• Data to examine:

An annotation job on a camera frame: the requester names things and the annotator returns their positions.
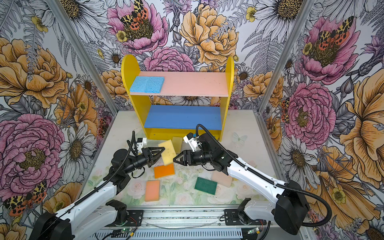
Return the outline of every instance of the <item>blue shelf board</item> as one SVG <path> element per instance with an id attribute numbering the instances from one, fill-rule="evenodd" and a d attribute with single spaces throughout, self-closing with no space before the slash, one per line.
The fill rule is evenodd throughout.
<path id="1" fill-rule="evenodd" d="M 152 105 L 145 128 L 196 129 L 202 124 L 208 130 L 221 130 L 219 107 Z"/>

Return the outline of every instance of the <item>sponge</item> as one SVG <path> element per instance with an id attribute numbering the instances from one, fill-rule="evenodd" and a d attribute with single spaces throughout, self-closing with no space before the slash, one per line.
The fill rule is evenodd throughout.
<path id="1" fill-rule="evenodd" d="M 160 198 L 160 180 L 147 181 L 145 188 L 146 202 L 158 201 Z"/>
<path id="2" fill-rule="evenodd" d="M 129 91 L 136 93 L 160 93 L 163 83 L 164 77 L 137 76 Z"/>
<path id="3" fill-rule="evenodd" d="M 181 152 L 181 144 L 183 142 L 182 137 L 172 137 L 172 144 L 175 152 L 179 154 Z"/>
<path id="4" fill-rule="evenodd" d="M 165 147 L 166 149 L 161 153 L 164 165 L 173 163 L 173 158 L 176 157 L 175 149 L 173 148 L 172 141 L 168 140 L 159 144 L 159 147 Z"/>
<path id="5" fill-rule="evenodd" d="M 212 173 L 211 180 L 215 181 L 218 184 L 221 184 L 221 185 L 223 185 L 225 187 L 231 187 L 231 183 L 232 183 L 232 177 L 231 176 L 228 176 L 225 173 L 218 172 L 218 171 L 214 171 Z"/>
<path id="6" fill-rule="evenodd" d="M 155 178 L 175 175 L 175 168 L 173 166 L 173 163 L 167 166 L 154 167 L 153 170 L 155 171 Z"/>
<path id="7" fill-rule="evenodd" d="M 197 177 L 195 189 L 212 195 L 216 193 L 217 182 Z"/>

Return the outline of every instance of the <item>metal corner post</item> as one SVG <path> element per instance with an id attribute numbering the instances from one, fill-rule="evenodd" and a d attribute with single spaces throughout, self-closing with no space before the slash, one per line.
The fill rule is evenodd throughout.
<path id="1" fill-rule="evenodd" d="M 85 50 L 83 43 L 80 40 L 79 35 L 75 32 L 73 28 L 73 24 L 71 20 L 69 19 L 68 15 L 66 14 L 63 6 L 60 3 L 60 0 L 49 0 L 46 1 L 47 5 L 51 9 L 53 15 L 55 16 L 56 20 L 59 22 L 60 26 L 64 30 L 66 37 L 72 44 L 73 48 L 76 50 L 77 54 L 79 55 L 80 59 L 82 60 L 84 66 L 88 69 L 89 74 L 91 75 L 91 78 L 95 81 L 95 84 L 97 88 L 99 89 L 100 93 L 103 95 L 105 102 L 109 106 L 112 114 L 115 116 L 118 112 L 118 109 L 109 94 L 108 90 L 105 87 L 105 84 L 101 80 L 101 77 L 99 73 L 97 72 L 97 69 L 95 65 L 93 64 L 90 56 L 88 55 L 87 51 Z"/>
<path id="2" fill-rule="evenodd" d="M 273 89 L 275 88 L 275 86 L 279 80 L 280 73 L 283 70 L 285 63 L 289 58 L 290 52 L 291 52 L 293 46 L 295 45 L 295 42 L 297 40 L 297 37 L 300 34 L 300 31 L 303 29 L 305 21 L 307 20 L 314 3 L 315 3 L 315 0 L 304 0 L 303 4 L 301 5 L 300 11 L 297 14 L 297 18 L 296 18 L 295 24 L 293 26 L 293 29 L 292 29 L 291 33 L 289 34 L 289 36 L 287 37 L 287 41 L 285 42 L 283 51 L 280 55 L 279 60 L 277 61 L 275 69 L 273 70 L 271 81 L 268 84 L 268 87 L 266 88 L 264 96 L 262 98 L 262 101 L 259 105 L 259 108 L 258 108 L 259 114 L 263 113 L 263 111 L 266 107 L 266 104 L 268 103 L 269 98 L 272 95 Z"/>

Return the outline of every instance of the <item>yellow shelf unit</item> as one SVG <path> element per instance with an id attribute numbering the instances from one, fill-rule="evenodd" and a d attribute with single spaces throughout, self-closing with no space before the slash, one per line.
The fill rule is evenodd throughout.
<path id="1" fill-rule="evenodd" d="M 195 132 L 194 128 L 187 129 L 173 129 L 173 128 L 149 128 L 145 127 L 145 123 L 150 114 L 151 101 L 150 95 L 166 95 L 167 96 L 219 96 L 220 101 L 220 118 L 221 130 L 210 130 L 210 132 L 218 139 L 221 140 L 227 118 L 229 100 L 231 98 L 233 87 L 233 74 L 234 62 L 233 58 L 229 57 L 225 73 L 199 73 L 199 72 L 146 72 L 140 71 L 139 64 L 133 55 L 126 55 L 122 60 L 121 75 L 124 87 L 131 100 L 133 108 L 139 118 L 140 124 L 143 127 L 144 133 L 148 139 L 153 140 L 170 140 L 172 137 L 184 137 L 190 132 Z M 130 88 L 137 76 L 164 76 L 164 84 L 159 94 L 151 93 L 131 93 Z M 208 86 L 201 85 L 201 83 L 208 83 Z"/>

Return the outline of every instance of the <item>shelf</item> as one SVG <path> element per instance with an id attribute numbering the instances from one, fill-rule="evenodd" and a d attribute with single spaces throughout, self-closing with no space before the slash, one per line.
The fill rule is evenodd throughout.
<path id="1" fill-rule="evenodd" d="M 195 129 L 197 124 L 208 130 L 221 130 L 219 107 L 151 105 L 145 128 Z"/>
<path id="2" fill-rule="evenodd" d="M 139 76 L 164 77 L 161 92 L 131 95 L 228 97 L 225 73 L 141 71 Z"/>

• Exercise aim: Every line of the data above should be returned exactly, with the pictures removed.

• Output below:
An annotation job on a camera frame: the requester names things and the annotator returns their positions.
Return the outline of every instance of the <item>blue shelf board</item> as one SVG <path> element per instance with an id attribute numbering the instances from one, fill-rule="evenodd" and a d attribute with single spaces throughout, self-closing with no space before the slash, one per line.
The fill rule is evenodd throughout.
<path id="1" fill-rule="evenodd" d="M 152 105 L 145 128 L 196 129 L 202 124 L 208 130 L 221 130 L 219 107 Z"/>

Return the outline of every instance of the <item>sponge</item> as one SVG <path> element per instance with an id attribute numbering the instances from one, fill-rule="evenodd" and a d attribute with single spaces throughout, self-closing with no space before the slash, one per line.
The fill rule is evenodd throughout.
<path id="1" fill-rule="evenodd" d="M 160 198 L 160 180 L 147 181 L 145 188 L 146 202 L 158 201 Z"/>
<path id="2" fill-rule="evenodd" d="M 129 91 L 136 93 L 160 93 L 163 83 L 164 77 L 137 76 Z"/>
<path id="3" fill-rule="evenodd" d="M 181 152 L 181 144 L 183 142 L 182 137 L 172 137 L 172 144 L 175 152 L 179 154 Z"/>
<path id="4" fill-rule="evenodd" d="M 165 147 L 166 149 L 161 153 L 164 165 L 173 163 L 173 158 L 176 157 L 175 149 L 173 148 L 172 141 L 168 140 L 159 144 L 159 147 Z"/>
<path id="5" fill-rule="evenodd" d="M 212 173 L 211 180 L 215 181 L 218 184 L 221 184 L 221 185 L 223 185 L 225 187 L 231 187 L 231 183 L 232 183 L 232 177 L 231 176 L 228 176 L 225 173 L 218 172 L 218 171 L 214 171 Z"/>
<path id="6" fill-rule="evenodd" d="M 155 178 L 175 175 L 175 168 L 173 166 L 173 163 L 167 166 L 154 167 L 153 170 L 155 171 Z"/>
<path id="7" fill-rule="evenodd" d="M 197 177 L 195 189 L 212 195 L 216 193 L 217 182 Z"/>

Return the outline of every instance of the <item>metal corner post</item> as one SVG <path> element per instance with an id attribute numbering the instances from one, fill-rule="evenodd" and a d attribute with single spaces throughout, self-closing with no space before the slash, one per line.
The fill rule is evenodd throughout.
<path id="1" fill-rule="evenodd" d="M 85 50 L 83 43 L 80 40 L 79 35 L 75 32 L 73 28 L 73 24 L 71 20 L 69 19 L 68 15 L 66 14 L 63 6 L 60 3 L 60 0 L 49 0 L 46 1 L 47 5 L 51 9 L 53 15 L 55 16 L 56 20 L 59 22 L 60 26 L 64 30 L 66 37 L 72 44 L 73 48 L 76 50 L 77 54 L 79 55 L 80 59 L 82 60 L 84 66 L 88 69 L 89 74 L 91 75 L 91 78 L 95 81 L 95 84 L 97 88 L 99 89 L 100 93 L 103 95 L 105 102 L 109 106 L 112 114 L 115 116 L 118 112 L 118 109 L 109 94 L 108 90 L 105 87 L 105 84 L 101 80 L 101 77 L 99 73 L 97 72 L 97 69 L 95 65 L 93 64 L 90 56 L 88 55 L 87 51 Z"/>
<path id="2" fill-rule="evenodd" d="M 273 89 L 275 88 L 275 86 L 279 80 L 280 73 L 283 70 L 285 63 L 289 58 L 290 52 L 291 52 L 293 46 L 295 45 L 295 42 L 297 40 L 297 37 L 300 34 L 300 31 L 303 29 L 305 21 L 307 20 L 314 3 L 315 3 L 315 0 L 304 0 L 303 4 L 301 5 L 300 11 L 297 14 L 297 18 L 296 18 L 295 24 L 293 26 L 293 29 L 292 29 L 291 33 L 289 34 L 289 36 L 287 37 L 287 41 L 285 42 L 283 51 L 280 55 L 279 60 L 277 61 L 275 69 L 273 70 L 271 81 L 268 84 L 268 87 L 266 88 L 264 96 L 262 98 L 262 101 L 259 105 L 259 108 L 258 108 L 259 114 L 263 113 L 263 111 L 266 107 L 266 104 L 268 103 L 269 98 L 272 95 Z"/>

Return the outline of every instance of the <item>yellow shelf unit</item> as one SVG <path> element per instance with an id attribute numbering the instances from one, fill-rule="evenodd" and a d attribute with single spaces throughout, self-closing with no space before the slash, one per line.
The fill rule is evenodd throughout.
<path id="1" fill-rule="evenodd" d="M 195 132 L 194 128 L 187 129 L 173 129 L 173 128 L 149 128 L 145 127 L 145 123 L 150 114 L 151 101 L 150 95 L 166 95 L 167 96 L 219 96 L 220 101 L 220 118 L 221 130 L 210 130 L 210 132 L 218 139 L 221 140 L 227 118 L 229 100 L 231 98 L 233 87 L 233 74 L 234 62 L 233 58 L 229 57 L 225 73 L 199 73 L 199 72 L 146 72 L 140 71 L 139 64 L 133 55 L 126 55 L 122 60 L 121 75 L 124 87 L 131 100 L 133 108 L 139 118 L 140 124 L 143 127 L 144 133 L 148 139 L 153 140 L 170 140 L 172 137 L 184 137 L 190 132 Z M 130 88 L 137 76 L 164 76 L 164 84 L 159 94 L 151 93 L 131 93 Z M 208 86 L 201 85 L 201 83 L 208 83 Z"/>

Return the outline of every instance of the <item>shelf</item> as one SVG <path> element per instance with an id attribute numbering the instances from one, fill-rule="evenodd" and a d attribute with single spaces throughout, self-closing with no space before the slash, one per line.
The fill rule is evenodd throughout.
<path id="1" fill-rule="evenodd" d="M 195 129 L 197 124 L 208 130 L 221 130 L 219 107 L 151 105 L 145 128 Z"/>
<path id="2" fill-rule="evenodd" d="M 139 76 L 164 77 L 161 92 L 131 95 L 228 97 L 225 73 L 141 71 Z"/>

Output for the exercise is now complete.